Paso buena parte de mis vacaciones mirando el mar de lejos y leyendo Los que susurran. La represión en la Rusia de Stalin, de Orlando Figes. Es un libro monumental, tedioso y conmovedor; reúne una cantidad abrumadora de testimonios sobre el modo de opresión concéntrica que ejecutó el stalinismo para contener, controlar, reprimir y masacrar a las distintas clases sociales, so pretexto de defender la revolución o consolidar la unidad de la nación ante la inminencia del ataque del nazismo.
El libro de Figes es una alarmante ilustración del modo en que la articulación de una presunta “ideología correcta” y un sistema de vigilancia se extendió a todos los niveles –laborales, amistosos, familiares, sociales– convirtiendo a los mismos sujetos que padecían ese estado de cosas en garantes de su subsistencia: informantes. Que podían ser hijos enojados por los padres, sirvientas que desconocían o leían mal el sentido de lo formulado por sus patrones (pertenecientes a la nueva clase privilegiada del Partido), compañeros de fábrica envidiosos de la suerte del otro… Con esa masa, con esa materia, a la que la policía soviética seducía ofreciendo pequeñas ventajas materiales y a la que amenazaba de muerte si no obtenía denuncias consideradas válidas y suficientes, el stalinismo armó su aparato de poder y control.
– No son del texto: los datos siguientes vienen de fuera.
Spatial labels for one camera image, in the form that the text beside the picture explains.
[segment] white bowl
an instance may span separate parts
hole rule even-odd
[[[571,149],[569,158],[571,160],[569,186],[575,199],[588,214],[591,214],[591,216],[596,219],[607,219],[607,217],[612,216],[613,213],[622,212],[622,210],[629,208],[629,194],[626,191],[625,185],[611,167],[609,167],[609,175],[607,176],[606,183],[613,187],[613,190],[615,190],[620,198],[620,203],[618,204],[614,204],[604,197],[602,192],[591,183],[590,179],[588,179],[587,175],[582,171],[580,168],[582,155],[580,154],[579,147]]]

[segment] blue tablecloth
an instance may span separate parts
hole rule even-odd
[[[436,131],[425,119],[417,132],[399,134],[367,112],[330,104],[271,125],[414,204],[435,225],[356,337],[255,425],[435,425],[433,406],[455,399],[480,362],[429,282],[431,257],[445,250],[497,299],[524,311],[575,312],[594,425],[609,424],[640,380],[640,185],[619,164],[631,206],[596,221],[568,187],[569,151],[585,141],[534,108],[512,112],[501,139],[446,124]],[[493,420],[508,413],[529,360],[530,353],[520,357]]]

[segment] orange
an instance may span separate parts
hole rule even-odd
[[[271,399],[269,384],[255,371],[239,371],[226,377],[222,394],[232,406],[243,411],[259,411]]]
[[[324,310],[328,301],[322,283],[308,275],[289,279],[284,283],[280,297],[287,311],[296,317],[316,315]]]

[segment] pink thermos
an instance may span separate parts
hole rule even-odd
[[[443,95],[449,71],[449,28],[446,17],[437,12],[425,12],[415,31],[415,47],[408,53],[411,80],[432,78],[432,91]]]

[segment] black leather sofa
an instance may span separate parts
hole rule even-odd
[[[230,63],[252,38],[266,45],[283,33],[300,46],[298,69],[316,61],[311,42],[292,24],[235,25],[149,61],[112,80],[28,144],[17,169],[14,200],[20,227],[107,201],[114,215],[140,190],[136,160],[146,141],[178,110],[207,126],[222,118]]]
Para despejarme de tanto horror, abro el diario. Leo que Mauricio Macri, en un mejoramiento privatizador del sistema de las nuevas manzaneras, organizará un sistema de vigilantes-informantes que reportarán a su nueva policía de Ciudad Gótica. El sistema luego se abrirá a la iniciativa individual: cada casa, un búnker de denuncias del otro, del distinto, del que tiene más pasto en su jardín o me mira raro.